Supervisors should be adequately trained to recognize signs of impairment. At SCS, we offer these online courses for supervisors and employees to assist in recognizing impairment: Alcohol and Drug Awareness, and Substance Abuse Awareness for Employees. We also offer drug and alcohol testing through our Occupational Health Division.

Notice impairment before an incident happens. Reasonable suspicion training helps to avoid discrimination and bias, and focuses on what’s relevant: impairment.

Moving to a New Focus—Impairment

The inability to use drug tests to determine impairment presents many challenges for employers. Careless or over-broad drug testing policies put companies at risk for discrimination complaints. Forming your policies around substances misses the entire point of a drug and alcohol policy: To protect your company, your workers, and the public, from behaviours caused by impairment.

Impairment is broader than the presence of drugs or alcohol. Impairment can be caused by legitimate medical conditions, environmental conditions such as heat, cold, or dehydration. Impairment can be caused by emotional stress or psychological state. Impairment is more than what someone puts in their body; impairment is the state of mind that endangers critical judgement.

Turning the focus of your company policy towards impairment means you don’t have to concern yourself with what is or isn’t in an employee’s body, or what the worker does on his or her own time. An impairment policy focus means the only thing you have to care about is your employee’s conduct when on the job.

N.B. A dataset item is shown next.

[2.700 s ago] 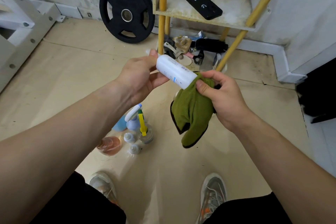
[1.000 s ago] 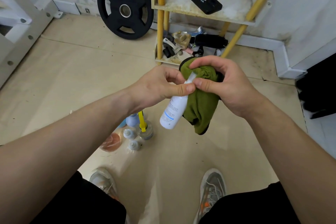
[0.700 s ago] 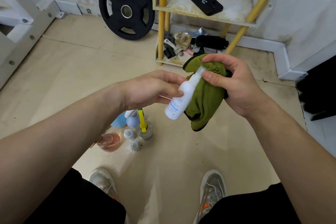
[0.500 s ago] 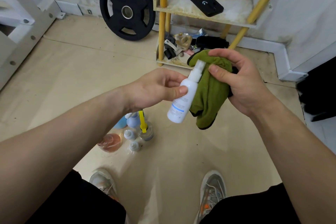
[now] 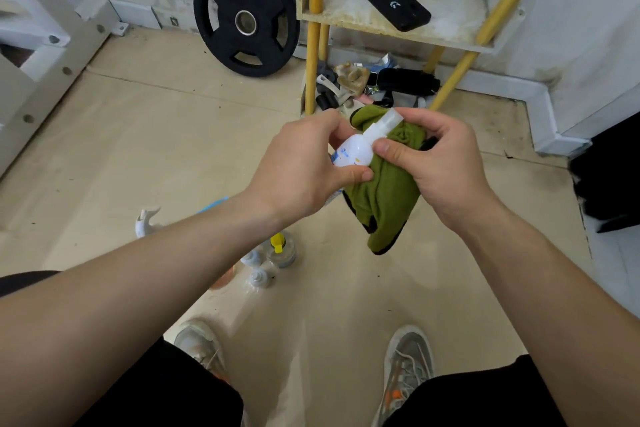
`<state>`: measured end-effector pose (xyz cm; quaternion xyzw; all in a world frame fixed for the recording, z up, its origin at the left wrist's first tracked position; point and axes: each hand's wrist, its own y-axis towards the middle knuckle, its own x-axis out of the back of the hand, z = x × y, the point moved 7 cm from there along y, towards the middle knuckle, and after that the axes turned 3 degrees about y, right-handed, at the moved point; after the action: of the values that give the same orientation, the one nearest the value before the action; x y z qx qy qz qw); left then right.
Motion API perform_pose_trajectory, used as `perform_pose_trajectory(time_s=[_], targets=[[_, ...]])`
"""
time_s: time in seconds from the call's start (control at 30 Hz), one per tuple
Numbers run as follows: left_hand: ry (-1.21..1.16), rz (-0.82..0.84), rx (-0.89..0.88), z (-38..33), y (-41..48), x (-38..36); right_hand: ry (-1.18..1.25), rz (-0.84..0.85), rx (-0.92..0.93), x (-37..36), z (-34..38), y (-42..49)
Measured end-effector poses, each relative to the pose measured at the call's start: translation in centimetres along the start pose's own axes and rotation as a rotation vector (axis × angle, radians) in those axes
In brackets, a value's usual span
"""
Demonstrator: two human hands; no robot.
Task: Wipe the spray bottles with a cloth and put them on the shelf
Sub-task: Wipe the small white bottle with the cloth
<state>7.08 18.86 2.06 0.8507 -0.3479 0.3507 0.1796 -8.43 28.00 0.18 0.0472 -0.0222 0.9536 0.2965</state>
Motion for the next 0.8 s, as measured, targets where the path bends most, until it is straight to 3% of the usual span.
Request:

We do not (and should not!) have to judge people for their choices, especially when it doesn’t affect their work capabilities. In a good impairment policy, the substances in question become irrelevant; it’s the expectations that are set in the workplace that matter.

This is why a system that addresses “reasonable suspicion” is so valuable. As legalized cannabis and medical cannabis become part of our daily lives, and the conversation of ongoing legalization of other drugs continues, the priority to create a safe and productive workplace remains. Successful safety programs rely on clear and effective drug impairment policies.

It’s time to shift the focus. Impairment is the enemy, not the substance, nor the user. When you train company supervisors and management to recognize and address impairment in the workplace, improved safety is the outcome.